In the Fall of 2016, I had one thing in mind- “I’m only a few months away from graduating with my Masters Degree”. The excitement was kicking in; all my dedication and hard work was finally paying off. But with that high in life came a low. Our family was hit with the news that my mom, my best friend, and my number one fan was diagnosed with Stage 4 Pancreatic Cancer. I’m known to be a woman of faith and always having a positive attitude and approach to life, but nothing hurt more than hearing her news. My mom was beautiful inside and out; my bright light through anything. It was my mom who taught me to accept the things we can not control but I couldn’t and I felt terrible for questioning my faith and asking “Why her?”. She was stronger than I was, telling me “It’s okay, at least you know my time is coming, let’s be thankful for that. Some people don’t get to say bye to their loved ones. I will”. She embraced and accepted her time was nearing. I still couldn’t but I knew I had to make the time spent with her our best times yet. I am a firm believer that God gives his toughest battles to his strongest soldiers and that’s who she was and that’s what we were going to do for her and with her; Fight. The thought of losing my mom at any moment consumed me and took over the excitement I had for graduating with my Masters degree. To know my number one fan who has never missed an event or an achievement of mine may just miss one of my biggest accomplishments was a thought my heart could not handle. My mom missed my big moment. She was not there at my ceremony as she was rushed to the hospital the morning of my graduation and passed away 6 days later. That was the start to missing all of my life’s moments; the highs/lows, the pretty/ugly, and the good/bad.

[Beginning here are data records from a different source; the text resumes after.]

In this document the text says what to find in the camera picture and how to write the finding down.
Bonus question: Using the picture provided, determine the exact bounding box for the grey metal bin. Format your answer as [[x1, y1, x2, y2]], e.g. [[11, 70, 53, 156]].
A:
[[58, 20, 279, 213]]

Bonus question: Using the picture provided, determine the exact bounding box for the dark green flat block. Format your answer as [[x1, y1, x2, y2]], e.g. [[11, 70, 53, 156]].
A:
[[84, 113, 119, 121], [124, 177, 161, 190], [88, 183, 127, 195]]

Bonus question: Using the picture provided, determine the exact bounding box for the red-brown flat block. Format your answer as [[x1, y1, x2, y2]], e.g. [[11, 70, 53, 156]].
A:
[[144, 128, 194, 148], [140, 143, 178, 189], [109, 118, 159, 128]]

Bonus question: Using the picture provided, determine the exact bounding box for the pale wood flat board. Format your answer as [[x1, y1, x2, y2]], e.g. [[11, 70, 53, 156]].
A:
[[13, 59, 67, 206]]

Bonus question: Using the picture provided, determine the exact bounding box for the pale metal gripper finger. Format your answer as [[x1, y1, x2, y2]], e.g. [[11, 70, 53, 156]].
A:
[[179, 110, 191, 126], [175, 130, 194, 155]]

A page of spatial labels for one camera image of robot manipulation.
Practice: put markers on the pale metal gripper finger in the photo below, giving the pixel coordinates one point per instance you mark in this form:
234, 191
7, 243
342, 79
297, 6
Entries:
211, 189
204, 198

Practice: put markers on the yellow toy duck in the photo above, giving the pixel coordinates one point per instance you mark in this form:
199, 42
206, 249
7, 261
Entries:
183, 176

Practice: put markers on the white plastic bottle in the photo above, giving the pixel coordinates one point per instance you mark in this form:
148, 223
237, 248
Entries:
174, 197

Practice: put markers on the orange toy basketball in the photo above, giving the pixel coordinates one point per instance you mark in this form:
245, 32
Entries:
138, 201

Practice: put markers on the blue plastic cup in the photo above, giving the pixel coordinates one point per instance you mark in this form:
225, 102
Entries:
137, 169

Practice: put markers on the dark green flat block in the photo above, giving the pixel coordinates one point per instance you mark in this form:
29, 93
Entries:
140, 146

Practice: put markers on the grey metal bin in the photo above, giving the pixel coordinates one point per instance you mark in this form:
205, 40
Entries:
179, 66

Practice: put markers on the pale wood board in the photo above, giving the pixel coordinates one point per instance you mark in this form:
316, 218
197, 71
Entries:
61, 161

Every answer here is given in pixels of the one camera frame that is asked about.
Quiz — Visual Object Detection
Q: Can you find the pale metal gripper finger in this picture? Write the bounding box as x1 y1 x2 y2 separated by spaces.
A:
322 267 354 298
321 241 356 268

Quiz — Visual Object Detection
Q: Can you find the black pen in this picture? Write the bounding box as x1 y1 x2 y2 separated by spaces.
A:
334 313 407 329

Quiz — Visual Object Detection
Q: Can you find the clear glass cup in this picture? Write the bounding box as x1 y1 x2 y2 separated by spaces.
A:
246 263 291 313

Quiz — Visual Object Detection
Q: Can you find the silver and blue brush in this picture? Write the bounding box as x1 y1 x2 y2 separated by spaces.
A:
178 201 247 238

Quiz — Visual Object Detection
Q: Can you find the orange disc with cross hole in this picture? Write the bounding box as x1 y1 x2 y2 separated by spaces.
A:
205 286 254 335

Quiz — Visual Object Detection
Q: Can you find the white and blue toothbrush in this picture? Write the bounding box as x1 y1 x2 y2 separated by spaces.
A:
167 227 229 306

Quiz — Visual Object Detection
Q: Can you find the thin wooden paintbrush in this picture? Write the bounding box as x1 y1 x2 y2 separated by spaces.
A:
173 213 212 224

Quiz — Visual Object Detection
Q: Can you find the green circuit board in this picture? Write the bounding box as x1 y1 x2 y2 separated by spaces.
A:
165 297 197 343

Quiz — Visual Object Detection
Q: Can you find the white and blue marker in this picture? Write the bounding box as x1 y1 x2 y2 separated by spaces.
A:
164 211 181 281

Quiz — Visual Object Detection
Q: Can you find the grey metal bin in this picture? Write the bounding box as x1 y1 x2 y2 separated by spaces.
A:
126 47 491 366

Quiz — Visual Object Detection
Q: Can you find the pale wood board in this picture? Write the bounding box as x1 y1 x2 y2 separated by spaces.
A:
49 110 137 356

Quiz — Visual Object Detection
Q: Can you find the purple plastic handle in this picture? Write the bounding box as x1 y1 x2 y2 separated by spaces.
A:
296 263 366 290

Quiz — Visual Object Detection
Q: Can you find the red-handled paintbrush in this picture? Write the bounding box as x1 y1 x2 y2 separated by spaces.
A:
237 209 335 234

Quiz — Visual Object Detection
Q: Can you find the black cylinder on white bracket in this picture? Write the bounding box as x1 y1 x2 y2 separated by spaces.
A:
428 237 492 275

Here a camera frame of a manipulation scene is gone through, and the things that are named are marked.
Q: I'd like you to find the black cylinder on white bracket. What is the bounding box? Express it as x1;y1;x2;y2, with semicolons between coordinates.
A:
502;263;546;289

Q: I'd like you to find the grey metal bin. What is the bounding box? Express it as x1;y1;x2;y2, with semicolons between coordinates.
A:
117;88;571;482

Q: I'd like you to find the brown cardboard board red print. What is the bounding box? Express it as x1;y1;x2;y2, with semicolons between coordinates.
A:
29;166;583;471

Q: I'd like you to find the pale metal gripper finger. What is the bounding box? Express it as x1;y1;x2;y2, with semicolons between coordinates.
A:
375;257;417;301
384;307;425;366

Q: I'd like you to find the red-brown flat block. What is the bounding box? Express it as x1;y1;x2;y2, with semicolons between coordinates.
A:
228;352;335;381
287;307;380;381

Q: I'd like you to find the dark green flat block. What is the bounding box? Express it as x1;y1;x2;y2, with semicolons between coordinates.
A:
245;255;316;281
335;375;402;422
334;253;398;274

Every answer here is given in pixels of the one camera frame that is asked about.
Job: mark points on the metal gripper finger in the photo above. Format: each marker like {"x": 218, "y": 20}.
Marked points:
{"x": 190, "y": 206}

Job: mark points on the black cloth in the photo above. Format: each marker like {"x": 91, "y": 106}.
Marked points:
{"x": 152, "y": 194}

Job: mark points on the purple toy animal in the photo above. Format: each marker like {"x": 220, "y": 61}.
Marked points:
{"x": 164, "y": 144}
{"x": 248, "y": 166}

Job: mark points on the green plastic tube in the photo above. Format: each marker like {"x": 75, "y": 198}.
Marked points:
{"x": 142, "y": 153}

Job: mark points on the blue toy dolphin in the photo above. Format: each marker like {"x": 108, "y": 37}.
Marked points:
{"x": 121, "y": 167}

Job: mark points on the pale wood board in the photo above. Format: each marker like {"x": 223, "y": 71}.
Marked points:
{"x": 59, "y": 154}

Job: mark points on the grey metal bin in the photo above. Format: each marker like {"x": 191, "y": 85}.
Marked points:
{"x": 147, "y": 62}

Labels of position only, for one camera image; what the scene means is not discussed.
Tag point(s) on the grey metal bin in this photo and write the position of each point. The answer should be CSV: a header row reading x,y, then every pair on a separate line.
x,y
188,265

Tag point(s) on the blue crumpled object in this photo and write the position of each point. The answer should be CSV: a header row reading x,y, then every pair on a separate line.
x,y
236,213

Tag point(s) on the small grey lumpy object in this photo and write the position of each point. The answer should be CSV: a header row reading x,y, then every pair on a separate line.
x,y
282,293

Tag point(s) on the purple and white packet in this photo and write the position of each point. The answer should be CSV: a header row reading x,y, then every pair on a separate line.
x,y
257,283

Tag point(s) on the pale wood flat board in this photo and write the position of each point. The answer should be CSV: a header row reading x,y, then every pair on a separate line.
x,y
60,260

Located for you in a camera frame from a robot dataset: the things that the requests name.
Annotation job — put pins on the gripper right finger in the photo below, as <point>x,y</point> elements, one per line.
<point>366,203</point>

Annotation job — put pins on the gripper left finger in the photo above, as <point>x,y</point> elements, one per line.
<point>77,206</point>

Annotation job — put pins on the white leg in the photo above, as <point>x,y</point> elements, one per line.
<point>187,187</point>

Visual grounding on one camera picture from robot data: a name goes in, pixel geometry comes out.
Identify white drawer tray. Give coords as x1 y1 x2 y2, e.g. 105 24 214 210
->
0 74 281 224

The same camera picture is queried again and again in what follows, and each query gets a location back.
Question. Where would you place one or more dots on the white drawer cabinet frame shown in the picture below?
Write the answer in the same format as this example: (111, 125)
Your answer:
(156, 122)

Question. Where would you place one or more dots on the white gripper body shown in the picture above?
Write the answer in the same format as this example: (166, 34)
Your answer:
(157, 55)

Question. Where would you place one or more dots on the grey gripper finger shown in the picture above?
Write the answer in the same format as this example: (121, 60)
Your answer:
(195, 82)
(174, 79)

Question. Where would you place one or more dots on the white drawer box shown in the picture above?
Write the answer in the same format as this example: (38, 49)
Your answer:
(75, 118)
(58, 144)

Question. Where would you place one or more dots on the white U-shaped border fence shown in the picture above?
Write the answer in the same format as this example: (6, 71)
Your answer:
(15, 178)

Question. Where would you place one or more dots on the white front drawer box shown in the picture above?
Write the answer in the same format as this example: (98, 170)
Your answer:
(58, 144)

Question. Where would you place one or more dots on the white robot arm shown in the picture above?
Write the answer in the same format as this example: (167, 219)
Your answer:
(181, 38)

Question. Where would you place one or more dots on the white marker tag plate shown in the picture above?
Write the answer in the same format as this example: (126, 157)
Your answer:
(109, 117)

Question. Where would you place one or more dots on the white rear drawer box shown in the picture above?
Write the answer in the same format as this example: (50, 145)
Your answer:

Losing my best friend was hard but not once did I stop smiling or loving on those who love me. The feeling of not having her physically present hurt but the memories I shared with her is what kept me going and continues to keep me going to this day. I never realized how strong I was until it was the only thing left to be as our family was hit with another set of news; I was diagnosed with Breast Cancer just 2 days before Christmas 2021 and 4 years after losing my mom. My heart dropped. I knew it was going to be a tough road ahead and to not have her by my side was heartbreaking, but I know she left me in good hands with loved ones who filled that void. We had to all fight yet again. I went through months of chemo and 5 surgeries within just a few months of each other. I couldn’t leave the house as much. I did as I was told by my doctors, surgeons, and nurses. At that time, it was sports that kept me entertained and busy. I caught up with documentaries of various athletes I had put on my “need to watch list”. From those documentaries, I learned that through our trials in life, regardless of what it may be; having faith and grace for ourselves first and foremost is the biggest victory we can accomplish. Knowing I had my mom as my mom was all the strength I needed to make it through my toughest battle yet. I wanted to fight for the people that fought for me when I lost my mom. It was that fight I had in me and the love people showed me that saved me. I am now cancer free but still living through the post cancer life which I am beyond grateful for.
Life will throw us our curve balls but it is how we overcome those losses and turn them into wins that makes us the champions we were born to be whether that be playing a sport, accomplishing minor or major personal goals, or battling our own battles. We have to lose before we can win but it will always be about how we get to the finish line that brings out the best versions of ourselves. It’s what makes the wins even sweeter. Did we fight hard enough to get to where we need or want to be? Yes, because we all have that fight in us to keep going, keep pushing, and keep striving to be the champion we already are. I may have had more losses than wins in life but that is where I’m wrong. I was always winning in life. I am ALWAYS winning in life. Some wins just took a little longer than others but with every loss, came the drive and determination to fight, and with every fight, came the win.